Task item
Down to the last line, output the records below exactly.

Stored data
>>>
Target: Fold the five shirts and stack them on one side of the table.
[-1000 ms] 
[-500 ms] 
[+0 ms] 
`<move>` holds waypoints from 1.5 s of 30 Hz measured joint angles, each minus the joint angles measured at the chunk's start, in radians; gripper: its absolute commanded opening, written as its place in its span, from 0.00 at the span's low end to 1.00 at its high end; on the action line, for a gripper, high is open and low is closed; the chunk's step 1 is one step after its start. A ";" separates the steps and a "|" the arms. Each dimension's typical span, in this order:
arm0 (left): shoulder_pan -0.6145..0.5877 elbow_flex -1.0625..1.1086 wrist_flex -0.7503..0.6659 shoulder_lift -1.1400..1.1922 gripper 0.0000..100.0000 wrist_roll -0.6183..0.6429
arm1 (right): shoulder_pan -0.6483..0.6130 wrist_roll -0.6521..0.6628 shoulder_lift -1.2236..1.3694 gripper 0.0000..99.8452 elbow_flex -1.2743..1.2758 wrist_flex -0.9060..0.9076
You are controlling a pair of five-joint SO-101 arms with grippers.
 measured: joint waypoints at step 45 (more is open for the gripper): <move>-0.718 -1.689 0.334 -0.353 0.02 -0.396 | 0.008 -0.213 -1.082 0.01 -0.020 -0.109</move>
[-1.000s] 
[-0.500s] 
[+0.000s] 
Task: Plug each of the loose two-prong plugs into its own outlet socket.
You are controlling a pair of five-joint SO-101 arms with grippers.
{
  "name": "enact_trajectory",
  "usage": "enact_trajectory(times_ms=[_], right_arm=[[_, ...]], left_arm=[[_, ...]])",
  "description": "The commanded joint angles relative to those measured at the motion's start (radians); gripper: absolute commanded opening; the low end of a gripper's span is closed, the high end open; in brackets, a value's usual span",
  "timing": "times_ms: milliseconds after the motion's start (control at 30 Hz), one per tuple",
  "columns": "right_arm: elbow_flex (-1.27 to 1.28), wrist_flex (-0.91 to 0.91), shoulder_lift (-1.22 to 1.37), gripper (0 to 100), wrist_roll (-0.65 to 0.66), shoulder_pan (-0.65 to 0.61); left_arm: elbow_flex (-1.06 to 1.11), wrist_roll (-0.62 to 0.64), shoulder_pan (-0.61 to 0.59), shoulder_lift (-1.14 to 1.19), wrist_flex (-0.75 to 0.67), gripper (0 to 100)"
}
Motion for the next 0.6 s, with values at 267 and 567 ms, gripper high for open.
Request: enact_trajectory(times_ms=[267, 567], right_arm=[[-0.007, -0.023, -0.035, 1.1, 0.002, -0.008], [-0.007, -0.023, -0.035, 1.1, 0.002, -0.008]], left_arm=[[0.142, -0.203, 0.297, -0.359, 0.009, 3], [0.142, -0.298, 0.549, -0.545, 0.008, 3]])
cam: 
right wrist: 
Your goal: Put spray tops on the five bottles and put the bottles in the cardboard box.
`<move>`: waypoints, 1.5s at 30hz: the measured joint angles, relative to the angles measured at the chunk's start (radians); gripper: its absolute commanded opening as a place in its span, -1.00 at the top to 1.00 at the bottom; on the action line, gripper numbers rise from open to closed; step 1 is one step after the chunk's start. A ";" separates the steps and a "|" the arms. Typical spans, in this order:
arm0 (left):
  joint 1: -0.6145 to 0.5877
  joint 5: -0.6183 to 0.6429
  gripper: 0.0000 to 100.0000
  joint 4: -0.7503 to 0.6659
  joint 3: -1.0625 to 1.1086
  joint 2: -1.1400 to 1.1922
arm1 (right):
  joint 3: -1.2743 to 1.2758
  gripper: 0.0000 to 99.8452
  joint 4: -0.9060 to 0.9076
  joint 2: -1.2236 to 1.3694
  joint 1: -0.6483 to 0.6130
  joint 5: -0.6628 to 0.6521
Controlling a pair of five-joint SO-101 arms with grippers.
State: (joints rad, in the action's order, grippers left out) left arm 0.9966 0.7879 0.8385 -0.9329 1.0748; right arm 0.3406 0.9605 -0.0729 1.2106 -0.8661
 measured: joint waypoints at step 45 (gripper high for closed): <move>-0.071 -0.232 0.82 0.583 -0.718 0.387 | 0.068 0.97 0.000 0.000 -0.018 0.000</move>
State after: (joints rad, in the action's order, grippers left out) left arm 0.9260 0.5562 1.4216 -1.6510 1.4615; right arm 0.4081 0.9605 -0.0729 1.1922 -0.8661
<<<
Answer box
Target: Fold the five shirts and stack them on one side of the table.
[-1000 ms] 
[-500 ms] 
[+0 ms] 
`<move>` holds waypoints from 1.5 s of 30 Hz measured joint angles, each minus the joint angles measured at the chunk's start, in radians; gripper: its absolute commanded opening, written as its place in its span, from 0.00 at the span's low end to 1.00 at its high end; on the action line, for a gripper, high is open and low is closed; the chunk's step 1 is one step after its start. A ";" separates the steps and a "|" the arms. Each dimension's typical span, in this order:
arm0 (left): shoulder_pan -0.6145..0.5877 elbow_flex -1.0625..1.1086 wrist_flex -0.7503..0.6659 shoulder_lift -1.1400..1.1922 gripper 0.0000..100.0000 wrist_roll -0.6183..0.6429
arm1 (right): shoulder_pan -0.6483..0.6130 wrist_roll -0.6521..0.6628 shoulder_lift -1.2236..1.3694 gripper 0.0000..99.8452 elbow_flex -1.2743..1.2758 wrist_flex -0.9060..0.9076
You are controlling a pair of five-joint SO-101 arms with grippers.
 measured: joint waypoints at step 45 (more is open for the gripper): <move>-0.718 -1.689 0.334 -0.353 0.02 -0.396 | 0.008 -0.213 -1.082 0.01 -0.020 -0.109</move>
[-1.000s] 
[-0.500s] 
[+0.000s] 
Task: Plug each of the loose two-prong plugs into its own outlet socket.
You are controlling a pair of five-joint SO-101 arms with grippers.
{
  "name": "enact_trajectory",
  "usage": "enact_trajectory(times_ms=[_], right_arm=[[_, ...]], left_arm=[[_, ...]])",
  "description": "The commanded joint angles relative to those measured at the motion's start (radians); gripper: absolute commanded opening; the low end of a gripper's span is closed, the high end open; in brackets, a value's usual span",
  "timing": "times_ms: milliseconds after the motion's start (control at 30 Hz), one per tuple",
  "columns": "right_arm: elbow_flex (-1.27 to 1.28), wrist_flex (-0.91 to 0.91), shoulder_lift (-1.22 to 1.37), gripper (0 to 100), wrist_roll (-0.65 to 0.66), shoulder_pan (-0.65 to 0.61); left_arm: elbow_flex (-1.06 to 1.11), wrist_roll (-0.62 to 0.64), shoulder_pan (-0.61 to 0.59), shoulder_lift (-1.14 to 1.19), wrist_flex (-0.75 to 0.67), gripper (0 to 100)"
}
Motion for the next 0.6 s, with values at 267 and 567 ms, gripper high for open.
Request: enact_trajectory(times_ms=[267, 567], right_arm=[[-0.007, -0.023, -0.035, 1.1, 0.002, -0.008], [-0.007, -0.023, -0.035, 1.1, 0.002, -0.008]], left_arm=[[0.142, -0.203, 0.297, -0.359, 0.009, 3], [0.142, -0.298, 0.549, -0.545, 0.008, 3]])
cam: 
right wrist: 
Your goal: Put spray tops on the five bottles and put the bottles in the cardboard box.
`<move>`: waypoints, 1.5s at 30hz: the measured joint angles, relative to the angles measured at the chunk's start (radians); gripper: its absolute commanded opening as a place in its span, -1.00 at the top to 1.00 at the bottom; on the action line, gripper numbers rise from open to closed; step 1 is one step after the chunk's start. A ";" separates the steps and a "|" the arms. Typical spans, in this order:
arm0 (left):
  joint 1: -0.6145 to 0.5877
  joint 5: -0.6183 to 0.6429
  gripper: 0.0000 to 100.0000
  joint 4: -0.7503 to 0.6659
  joint 3: -1.0625 to 1.1086
  joint 2: -1.1400 to 1.1922
arm1 (right):
  joint 3: -1.2743 to 1.2758
  gripper: 0.0000 to 99.8452
  joint 4: -0.9060 to 0.9076
  joint 2: -1.2236 to 1.3694
  joint 1: -0.6483 to 0.6130
  joint 5: -0.6628 to 0.6521
Controlling a pair of five-joint SO-101 arms with grippers.
State: (joints rad, in the action's order, grippers left out) left arm 0.9966 0.7879 0.8385 -0.9329 1.0748; right arm 0.3406 0.9605 -0.0729 1.2106 -0.8661
 measured: joint waypoints at step 45 (gripper high for closed): <move>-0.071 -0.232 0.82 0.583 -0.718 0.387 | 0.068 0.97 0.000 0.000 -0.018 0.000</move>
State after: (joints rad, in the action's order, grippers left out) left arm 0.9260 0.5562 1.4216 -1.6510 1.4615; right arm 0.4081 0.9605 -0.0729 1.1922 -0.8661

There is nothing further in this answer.